The United States can’t justify interference in Pakistan’s domestic politics just because we look askance at Musharraf’s lack of vigor and enthusiasm in supporting our aims in Afghanistan or his reluctance, as a Muslim leader of a Muslim nation, to assist us in trampling on Islamicist political and social movements.

But nuclear weapons—hey, that gives us plenty of skin in the game!

The apogee of absurdity in this argument was the notorious Frederic Kagan/Michael O’Hanlon op-ed in the New York Times, which posited that Pakistan was “tottering on the abyss” and proposed that we either kidnap Pakistan’s nukes and sequester them in New Mexico or create a Fort Apache nuclear redoubt somewhere in Pakistan guarded by Special Forces and reliable elements of the Pakistan army.

One can only assume that the purpose of this idiocy was not to offer a realistic solution.
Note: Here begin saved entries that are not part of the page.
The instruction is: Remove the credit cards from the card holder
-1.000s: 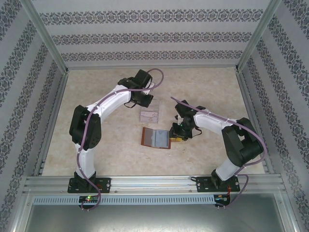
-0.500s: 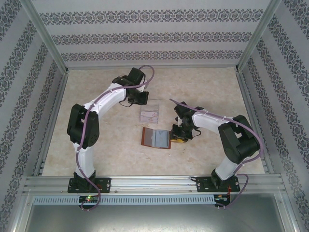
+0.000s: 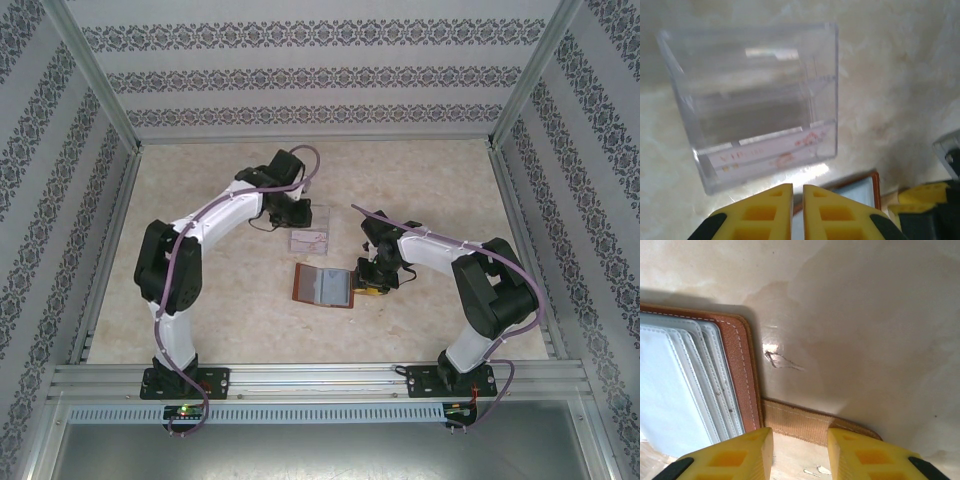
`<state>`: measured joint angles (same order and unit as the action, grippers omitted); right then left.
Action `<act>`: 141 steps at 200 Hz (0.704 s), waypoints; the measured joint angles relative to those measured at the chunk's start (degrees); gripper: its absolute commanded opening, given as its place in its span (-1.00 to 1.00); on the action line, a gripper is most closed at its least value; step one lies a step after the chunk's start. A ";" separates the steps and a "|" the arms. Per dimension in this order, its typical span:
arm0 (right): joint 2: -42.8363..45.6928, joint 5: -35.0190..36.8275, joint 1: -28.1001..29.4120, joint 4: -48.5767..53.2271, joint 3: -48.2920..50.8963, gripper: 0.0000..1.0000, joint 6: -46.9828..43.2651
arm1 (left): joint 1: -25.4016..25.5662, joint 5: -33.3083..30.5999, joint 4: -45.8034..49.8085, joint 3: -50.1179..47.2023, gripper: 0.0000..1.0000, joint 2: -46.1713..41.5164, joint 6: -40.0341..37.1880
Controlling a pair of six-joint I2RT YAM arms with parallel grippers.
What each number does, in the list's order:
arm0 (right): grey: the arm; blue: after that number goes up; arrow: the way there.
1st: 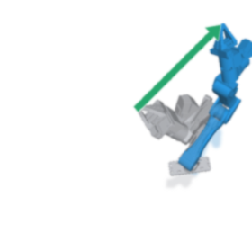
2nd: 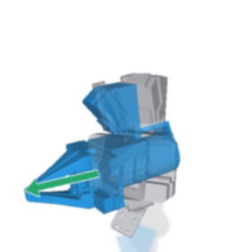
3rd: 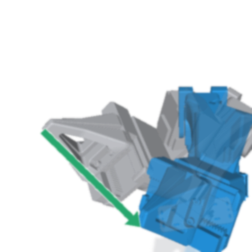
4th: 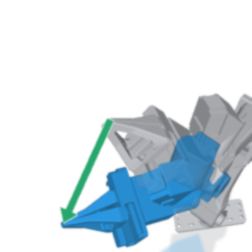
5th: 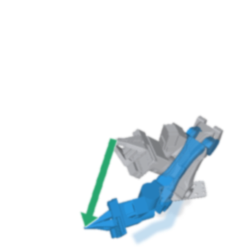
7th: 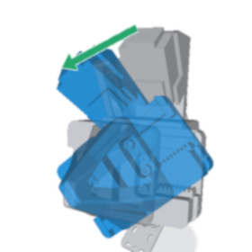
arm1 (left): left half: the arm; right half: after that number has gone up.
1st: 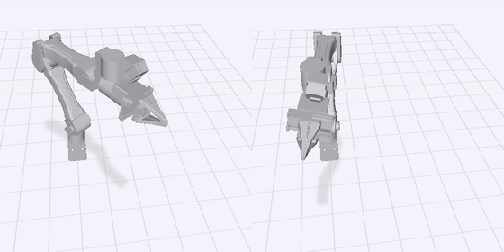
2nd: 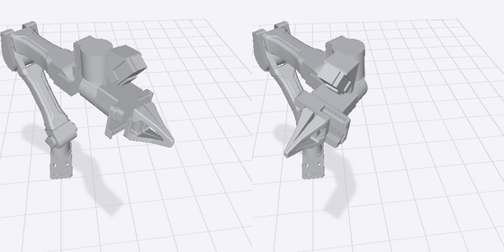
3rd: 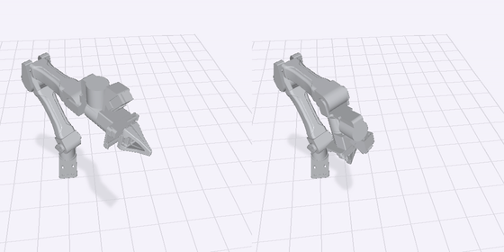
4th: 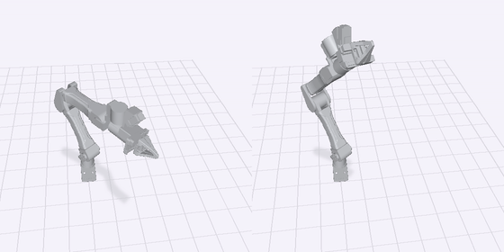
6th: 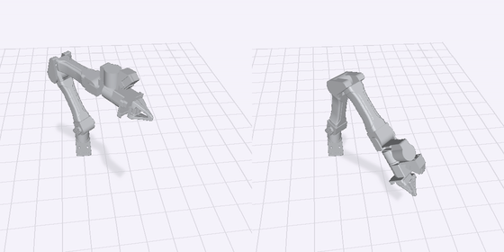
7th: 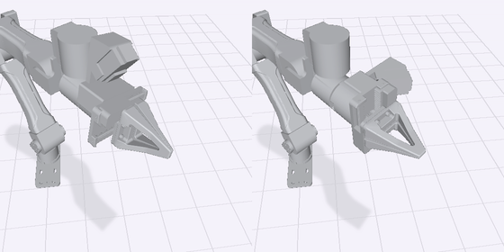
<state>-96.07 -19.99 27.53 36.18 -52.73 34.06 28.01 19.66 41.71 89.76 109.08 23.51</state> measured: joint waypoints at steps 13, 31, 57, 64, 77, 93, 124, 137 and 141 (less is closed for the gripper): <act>0.00 -0.02 0.00 -0.02 0.02 -0.30 -0.17 | 1.01 0.02 -0.39 -2.03 -0.67 -1.33 1.36; 0.00 -0.04 0.00 -0.07 0.04 -0.30 -0.39 | 2.58 0.04 -1.75 -4.50 -0.73 -2.58 3.15; 0.07 -0.15 -0.02 -0.44 0.37 -0.30 -1.03 | 5.16 0.13 -3.98 -8.57 -0.98 -3.93 6.62; 0.13 -0.28 -0.02 -0.46 0.44 -0.30 -1.09 | 5.95 0.35 -4.92 -9.60 -0.98 -4.04 7.37; 0.17 -0.48 -0.04 -0.68 0.61 -0.30 -1.09 | 7.43 0.98 -6.40 -11.23 -0.99 -4.07 9.03; 0.42 -0.50 -0.04 -0.90 0.83 -0.30 -1.09 | 9.35 1.57 -7.87 -12.79 -1.00 -4.07 10.91; 0.87 -0.55 -0.04 -1.57 1.40 -0.30 -1.25 | 12.24 4.48 -11.61 -14.58 -1.00 -3.93 14.64; 1.09 -0.61 -0.04 -1.81 1.62 -0.30 -1.27 | 12.92 6.27 -14.10 -15.63 -1.00 -3.80 16.26; 1.11 -0.63 -0.04 -1.88 1.66 -0.30 -1.27 | 13.09 6.75 -14.75 -15.91 -1.00 -3.76 16.68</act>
<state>-94.96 -20.62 27.49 34.30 -51.07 32.80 41.10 26.41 26.96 73.84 105.32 40.18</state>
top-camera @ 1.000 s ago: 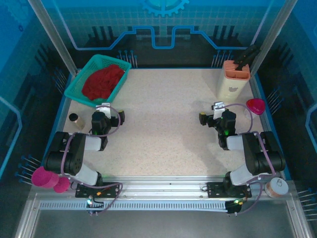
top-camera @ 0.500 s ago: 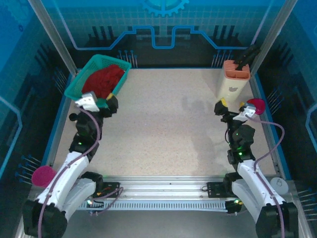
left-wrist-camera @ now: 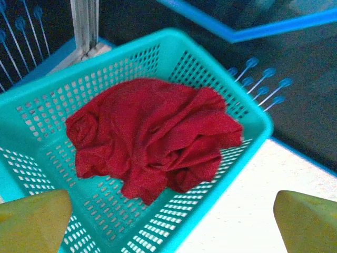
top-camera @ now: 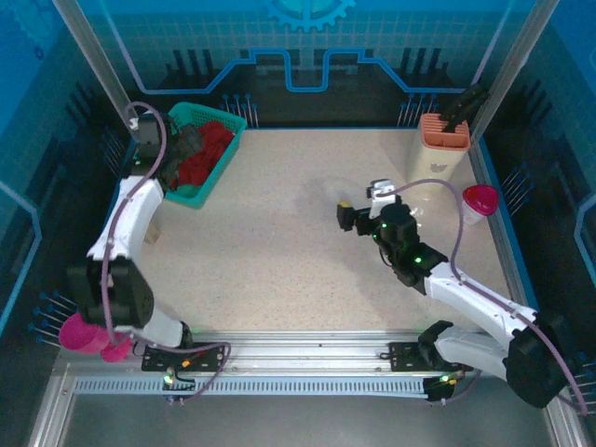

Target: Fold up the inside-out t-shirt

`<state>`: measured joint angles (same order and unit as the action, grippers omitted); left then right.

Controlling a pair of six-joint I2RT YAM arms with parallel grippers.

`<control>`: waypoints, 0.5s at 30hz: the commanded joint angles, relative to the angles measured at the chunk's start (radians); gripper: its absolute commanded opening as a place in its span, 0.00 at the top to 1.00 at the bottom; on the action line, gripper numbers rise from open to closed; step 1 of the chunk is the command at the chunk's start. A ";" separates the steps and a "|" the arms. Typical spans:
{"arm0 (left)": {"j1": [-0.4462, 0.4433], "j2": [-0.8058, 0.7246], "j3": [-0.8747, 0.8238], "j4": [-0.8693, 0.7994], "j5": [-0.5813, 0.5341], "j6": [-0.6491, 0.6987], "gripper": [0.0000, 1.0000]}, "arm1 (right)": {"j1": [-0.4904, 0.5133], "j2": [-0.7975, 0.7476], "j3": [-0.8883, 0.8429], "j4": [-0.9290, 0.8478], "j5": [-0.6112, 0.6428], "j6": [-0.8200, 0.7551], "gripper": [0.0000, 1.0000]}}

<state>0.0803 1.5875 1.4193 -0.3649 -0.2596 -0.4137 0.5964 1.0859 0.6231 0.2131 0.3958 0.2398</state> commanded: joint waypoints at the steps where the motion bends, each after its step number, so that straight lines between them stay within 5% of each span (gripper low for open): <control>1: 0.012 0.128 0.144 -0.107 0.052 0.006 0.01 | 0.034 0.027 0.010 -0.096 0.032 -0.071 0.00; 9: 0.010 0.408 0.366 -0.148 0.086 0.073 0.01 | 0.094 0.046 -0.004 -0.061 -0.200 -0.105 0.00; 15: 0.006 0.630 0.586 -0.240 0.089 0.131 0.00 | 0.124 0.091 0.027 -0.117 -0.109 -0.053 0.00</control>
<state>0.0887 2.1361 1.9118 -0.5175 -0.1921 -0.3389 0.7097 1.1614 0.6170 0.1432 0.2726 0.1593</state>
The op-ed was, instead, intended as a piece of perception management: to create the understanding in the mind of the American public that, if Kagan and O’Hanlon are being driven to incoherent hysterics by the prospect of Nukes Gone Wild in Pakistan, then Pakistan must really have a nuclear problem.

This Pakistan is not the Pakistan that Pakistanis would recognize.

The Pakistan that Pakistanis recognize does acknowledge a worrisome problem with the growing organization and political clout of Islamicists.

But the real Pakistan also cares about inflation, democracy, an independent judiciary, and getting the army and the intelligence services out of politics.

As a matter of fact, the political crisis that Pakistan is facing is not runaway Islamist extremism; it’s a loss of confidence by its middle class in Musharraf’s rule and military control, as symbolized by the rebellion of the judiciary.

Collapse of the Pakistani nation and dispersal of its nuclear weapons into the hands of al Qaeda: not on the radar.

What is on the radar, by the way, is the collapse of popular faith in political parties such as Bhutto’s PPP as democratic actors or, for that matter, as anything other than vehicles for their leaders’ vaunting ambition.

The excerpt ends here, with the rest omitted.